Monday, February 2, 2009

Atuk's Marble Cake

It's only fitting for the first ever recipe that I share with friends to be Gibran's favourite cake; my Arwah Atuk's marble cake, which was my favourite cake too when I was growing up. This was the cake I made for Gibran's first and second birthdays because he gets really sugar-high if he eats chocolate cake. Hence I much prefer making this cake for him, and I usually top it off with a Buttercream Icing recipe which I got from Aunty Ani, the mother of Arwah Ninie who was one of my oldest and closest friends. The icing recipe however I will share another time. And since this is the first time I'm sharing recipes, please let me know if I can improve in any way! Thanks :)

GIBRAN'S GREAT-GRANDMA'S MARBLE CAKE.

Ingredients:
8 oz. butter.
8 oz. sugar (I use fine granulated sugar)
8 oz. plain flour
2 teaspoons baking powder
2 eggs
1 cup plus 2 tablespoons of evaporated milk
1 teaspoon vanilla extract
various colourings (I chose to use red and green colourings)

Method:
1. Using a mixer, beat butter and sugar until creamy.
2. Add egg one at a time, beat until incorporated and creamy.
3. Fold in flour, alternate with evaporated milk. This means a bit of flour, fold in. Then a bit of milk, fold in. Continue this until all flour and milk have been folded in. My Mom says the last to be folded in should always be flour because the batter will be softer that way.
4. Fold in vanilla extract.
5. Separate the batter into three different bowls.
6. Colour the batter in one bowl red. Colour the batter in another bowl green. A few drops of colourings would suffice. I leave the third bowl in its natural yellow buttery colour.
7. Now we pour the batter into a square greased and lined cake pan using this method; first put in a scoop of yellow batter, then green, then red. Repeat this process (just put in the batter at random) until all the batter is in the pan. Shake the pan a little to level the top of the cake batter.
8. Bake at 175 degree celcius, for approximately 50 minutes or when a skewer inserted into the middle of the cake comes out clean.

This cake is nice and oh so moist because of the evaporated milk!

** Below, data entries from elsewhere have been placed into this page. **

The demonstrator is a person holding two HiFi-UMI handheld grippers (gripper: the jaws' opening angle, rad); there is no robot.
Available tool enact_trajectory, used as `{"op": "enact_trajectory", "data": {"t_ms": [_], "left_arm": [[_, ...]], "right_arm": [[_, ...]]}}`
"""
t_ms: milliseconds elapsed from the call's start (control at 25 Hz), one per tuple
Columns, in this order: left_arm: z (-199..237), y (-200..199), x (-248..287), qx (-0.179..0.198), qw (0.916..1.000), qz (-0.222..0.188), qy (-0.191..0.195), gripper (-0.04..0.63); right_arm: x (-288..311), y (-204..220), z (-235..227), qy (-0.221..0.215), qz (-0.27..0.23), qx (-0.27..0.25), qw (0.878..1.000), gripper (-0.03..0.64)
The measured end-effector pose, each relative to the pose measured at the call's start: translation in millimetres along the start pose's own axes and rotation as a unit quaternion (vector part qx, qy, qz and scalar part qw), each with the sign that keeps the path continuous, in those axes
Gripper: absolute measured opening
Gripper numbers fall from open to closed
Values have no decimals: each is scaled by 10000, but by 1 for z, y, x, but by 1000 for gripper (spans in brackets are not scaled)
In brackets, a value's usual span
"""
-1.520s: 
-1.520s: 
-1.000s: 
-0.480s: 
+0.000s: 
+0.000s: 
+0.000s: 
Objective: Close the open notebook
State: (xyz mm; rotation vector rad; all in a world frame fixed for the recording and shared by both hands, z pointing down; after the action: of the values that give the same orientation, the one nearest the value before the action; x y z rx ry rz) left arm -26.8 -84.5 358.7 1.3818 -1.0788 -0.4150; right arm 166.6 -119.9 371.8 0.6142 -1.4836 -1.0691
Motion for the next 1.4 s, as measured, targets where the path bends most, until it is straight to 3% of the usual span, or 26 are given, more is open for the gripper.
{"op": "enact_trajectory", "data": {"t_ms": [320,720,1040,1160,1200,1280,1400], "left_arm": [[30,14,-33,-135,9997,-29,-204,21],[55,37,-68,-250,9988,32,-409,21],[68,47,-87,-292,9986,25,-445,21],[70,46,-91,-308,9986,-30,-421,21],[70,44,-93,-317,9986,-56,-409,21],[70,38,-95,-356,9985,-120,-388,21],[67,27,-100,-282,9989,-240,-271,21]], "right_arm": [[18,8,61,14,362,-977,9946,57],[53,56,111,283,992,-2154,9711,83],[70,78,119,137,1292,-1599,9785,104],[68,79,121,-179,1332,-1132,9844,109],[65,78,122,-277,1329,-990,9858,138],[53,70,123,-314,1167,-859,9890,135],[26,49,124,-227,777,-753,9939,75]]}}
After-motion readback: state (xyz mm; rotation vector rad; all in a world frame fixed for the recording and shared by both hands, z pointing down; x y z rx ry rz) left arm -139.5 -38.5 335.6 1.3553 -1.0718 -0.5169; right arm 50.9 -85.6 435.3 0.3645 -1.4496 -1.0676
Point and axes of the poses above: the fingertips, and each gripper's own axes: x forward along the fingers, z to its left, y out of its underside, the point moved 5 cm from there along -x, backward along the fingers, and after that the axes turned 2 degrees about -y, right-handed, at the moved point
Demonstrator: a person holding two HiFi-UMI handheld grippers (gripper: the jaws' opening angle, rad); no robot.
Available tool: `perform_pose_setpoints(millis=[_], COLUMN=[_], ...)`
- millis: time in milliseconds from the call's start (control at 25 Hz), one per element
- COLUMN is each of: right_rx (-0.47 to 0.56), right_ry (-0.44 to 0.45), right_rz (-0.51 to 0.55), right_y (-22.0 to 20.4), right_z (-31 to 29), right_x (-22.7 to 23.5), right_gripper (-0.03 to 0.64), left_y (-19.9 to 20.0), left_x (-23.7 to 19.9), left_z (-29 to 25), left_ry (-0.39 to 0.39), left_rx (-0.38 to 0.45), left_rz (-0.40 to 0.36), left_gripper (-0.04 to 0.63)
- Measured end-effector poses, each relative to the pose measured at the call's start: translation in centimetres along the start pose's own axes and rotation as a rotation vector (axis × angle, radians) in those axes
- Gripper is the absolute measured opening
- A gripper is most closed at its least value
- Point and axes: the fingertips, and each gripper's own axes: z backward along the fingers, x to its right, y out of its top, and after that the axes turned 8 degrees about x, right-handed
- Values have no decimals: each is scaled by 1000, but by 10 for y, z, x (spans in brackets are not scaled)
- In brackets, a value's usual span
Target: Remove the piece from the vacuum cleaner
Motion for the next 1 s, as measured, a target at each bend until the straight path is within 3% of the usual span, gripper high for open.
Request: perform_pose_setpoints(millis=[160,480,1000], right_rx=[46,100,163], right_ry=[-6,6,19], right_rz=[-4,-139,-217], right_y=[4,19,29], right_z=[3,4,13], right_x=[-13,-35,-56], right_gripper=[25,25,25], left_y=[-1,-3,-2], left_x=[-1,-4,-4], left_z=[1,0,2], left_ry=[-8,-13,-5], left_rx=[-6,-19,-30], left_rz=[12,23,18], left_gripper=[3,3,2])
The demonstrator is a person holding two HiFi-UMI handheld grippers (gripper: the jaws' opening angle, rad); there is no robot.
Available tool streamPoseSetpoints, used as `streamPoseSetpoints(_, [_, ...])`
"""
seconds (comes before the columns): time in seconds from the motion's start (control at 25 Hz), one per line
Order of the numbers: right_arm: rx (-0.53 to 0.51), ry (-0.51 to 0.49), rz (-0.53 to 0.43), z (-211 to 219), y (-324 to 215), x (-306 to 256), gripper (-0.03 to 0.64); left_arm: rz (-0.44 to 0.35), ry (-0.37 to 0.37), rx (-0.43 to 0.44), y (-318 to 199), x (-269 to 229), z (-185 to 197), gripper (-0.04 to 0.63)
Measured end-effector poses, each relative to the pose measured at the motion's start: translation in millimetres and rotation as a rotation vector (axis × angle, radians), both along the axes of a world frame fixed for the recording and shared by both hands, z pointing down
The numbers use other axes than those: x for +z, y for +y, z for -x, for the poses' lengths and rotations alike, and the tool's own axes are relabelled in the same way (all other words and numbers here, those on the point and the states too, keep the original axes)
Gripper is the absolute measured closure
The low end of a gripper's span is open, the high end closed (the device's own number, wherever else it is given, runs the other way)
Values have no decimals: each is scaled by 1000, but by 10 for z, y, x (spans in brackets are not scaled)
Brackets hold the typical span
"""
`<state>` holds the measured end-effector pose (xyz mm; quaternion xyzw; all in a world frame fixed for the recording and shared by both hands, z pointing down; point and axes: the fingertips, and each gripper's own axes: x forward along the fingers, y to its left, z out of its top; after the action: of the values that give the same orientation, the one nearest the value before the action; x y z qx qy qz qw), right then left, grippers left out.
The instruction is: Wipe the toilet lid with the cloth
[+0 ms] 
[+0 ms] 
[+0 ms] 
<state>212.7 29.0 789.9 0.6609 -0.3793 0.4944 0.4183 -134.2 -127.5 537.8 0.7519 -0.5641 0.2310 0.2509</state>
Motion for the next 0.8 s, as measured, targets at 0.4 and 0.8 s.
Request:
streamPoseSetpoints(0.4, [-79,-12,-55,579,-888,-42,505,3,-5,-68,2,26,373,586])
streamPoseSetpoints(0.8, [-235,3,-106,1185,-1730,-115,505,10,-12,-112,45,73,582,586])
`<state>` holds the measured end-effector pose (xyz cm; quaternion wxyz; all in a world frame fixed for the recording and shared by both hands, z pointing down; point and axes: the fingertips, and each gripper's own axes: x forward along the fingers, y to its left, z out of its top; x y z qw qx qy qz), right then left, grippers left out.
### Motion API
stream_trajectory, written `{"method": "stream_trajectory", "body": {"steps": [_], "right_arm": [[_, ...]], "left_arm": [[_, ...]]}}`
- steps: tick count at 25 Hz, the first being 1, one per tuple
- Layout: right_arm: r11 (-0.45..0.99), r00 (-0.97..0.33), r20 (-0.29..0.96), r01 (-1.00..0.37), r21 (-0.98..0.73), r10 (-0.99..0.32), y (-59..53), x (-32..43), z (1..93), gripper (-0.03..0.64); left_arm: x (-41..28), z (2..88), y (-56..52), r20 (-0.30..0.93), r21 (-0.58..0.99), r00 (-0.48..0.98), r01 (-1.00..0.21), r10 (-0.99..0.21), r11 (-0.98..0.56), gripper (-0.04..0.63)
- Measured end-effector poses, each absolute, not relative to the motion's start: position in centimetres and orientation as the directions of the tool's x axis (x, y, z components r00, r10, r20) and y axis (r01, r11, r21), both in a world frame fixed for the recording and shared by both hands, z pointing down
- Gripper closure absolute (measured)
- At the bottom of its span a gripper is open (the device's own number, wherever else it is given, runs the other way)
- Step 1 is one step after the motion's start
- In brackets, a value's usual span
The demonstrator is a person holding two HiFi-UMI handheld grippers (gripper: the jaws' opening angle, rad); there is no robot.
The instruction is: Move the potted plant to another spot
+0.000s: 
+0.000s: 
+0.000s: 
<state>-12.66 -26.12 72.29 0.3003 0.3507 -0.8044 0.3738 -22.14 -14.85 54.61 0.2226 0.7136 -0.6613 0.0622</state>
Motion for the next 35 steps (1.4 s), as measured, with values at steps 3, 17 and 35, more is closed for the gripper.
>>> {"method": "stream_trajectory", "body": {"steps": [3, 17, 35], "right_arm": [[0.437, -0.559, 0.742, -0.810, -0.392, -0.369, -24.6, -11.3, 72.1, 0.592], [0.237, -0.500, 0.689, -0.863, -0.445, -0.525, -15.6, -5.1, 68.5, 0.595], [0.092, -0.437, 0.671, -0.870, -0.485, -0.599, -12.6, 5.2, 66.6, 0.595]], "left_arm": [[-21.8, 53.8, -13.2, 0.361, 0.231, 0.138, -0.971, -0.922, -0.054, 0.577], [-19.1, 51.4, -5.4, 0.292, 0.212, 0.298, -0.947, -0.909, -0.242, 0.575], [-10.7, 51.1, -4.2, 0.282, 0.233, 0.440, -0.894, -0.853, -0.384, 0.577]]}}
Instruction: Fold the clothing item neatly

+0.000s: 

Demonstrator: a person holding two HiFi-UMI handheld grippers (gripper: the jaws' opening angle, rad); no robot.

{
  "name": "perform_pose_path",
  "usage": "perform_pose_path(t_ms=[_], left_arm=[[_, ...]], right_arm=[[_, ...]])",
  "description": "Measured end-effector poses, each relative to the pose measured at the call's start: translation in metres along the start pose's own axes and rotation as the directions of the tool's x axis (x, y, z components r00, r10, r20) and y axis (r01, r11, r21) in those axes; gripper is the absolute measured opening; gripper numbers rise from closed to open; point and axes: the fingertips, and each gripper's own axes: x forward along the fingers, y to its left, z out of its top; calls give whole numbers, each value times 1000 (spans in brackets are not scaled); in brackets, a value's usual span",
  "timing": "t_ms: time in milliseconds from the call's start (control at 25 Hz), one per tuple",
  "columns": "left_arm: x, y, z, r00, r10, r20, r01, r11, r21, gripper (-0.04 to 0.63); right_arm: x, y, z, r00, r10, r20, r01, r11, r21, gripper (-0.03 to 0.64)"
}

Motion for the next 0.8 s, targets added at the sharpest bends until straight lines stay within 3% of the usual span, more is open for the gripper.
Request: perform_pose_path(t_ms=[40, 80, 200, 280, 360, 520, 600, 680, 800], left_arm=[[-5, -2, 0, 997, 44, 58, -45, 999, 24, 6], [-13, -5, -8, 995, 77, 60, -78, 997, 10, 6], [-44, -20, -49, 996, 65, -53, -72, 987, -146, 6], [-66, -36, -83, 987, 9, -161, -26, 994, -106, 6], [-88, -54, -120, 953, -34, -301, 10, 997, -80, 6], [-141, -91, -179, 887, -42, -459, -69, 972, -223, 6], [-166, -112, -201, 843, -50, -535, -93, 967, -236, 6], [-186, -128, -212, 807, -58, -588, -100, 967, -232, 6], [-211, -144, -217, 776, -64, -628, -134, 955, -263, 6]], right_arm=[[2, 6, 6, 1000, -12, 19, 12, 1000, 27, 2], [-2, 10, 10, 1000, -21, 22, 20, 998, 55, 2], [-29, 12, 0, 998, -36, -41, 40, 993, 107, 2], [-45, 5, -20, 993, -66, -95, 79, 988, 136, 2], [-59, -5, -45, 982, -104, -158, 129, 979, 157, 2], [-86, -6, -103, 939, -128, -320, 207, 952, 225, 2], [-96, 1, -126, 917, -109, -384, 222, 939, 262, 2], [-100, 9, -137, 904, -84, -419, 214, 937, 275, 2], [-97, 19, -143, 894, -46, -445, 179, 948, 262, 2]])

Perfect for tea-time with a cup of Nescafe or teh tarik ;)

NOTE:
- You could add half a teaspoon of cocoa powder (instead of colouring) to one bowl of batter in order to give the cake some chocolatey swirls.

I Have Succumbed

A thing about conflicted mummies is that we have so much to say. Or as my own Mom likes to say, we like to membebel.

Thus I have succumbed to the need to have my own space where I can ramble or membebel about anything and everything I feel like, without feeling as if I am intruding in a space originally created for my son.

But that's the good thing about being a conflicted mommy. Once our minds are made up, we stand by our principles ;)

I created the original blog for the sole purpose of keeping track of Gibran's milestones, for memory's sake. And so, no, I ain't writing about things that lurk in this sometimes-messed-up conflicted mind of mine in a space which should be filled with issues pertaining raising Gibran Zayd.

So from now on, ramblings coming from Gibran's Mummy will be laid out here. Not there where the sun should always shine (in an ideal world! One can wish!).

Signing off (for now),
A Mummy infected by the blogging bug.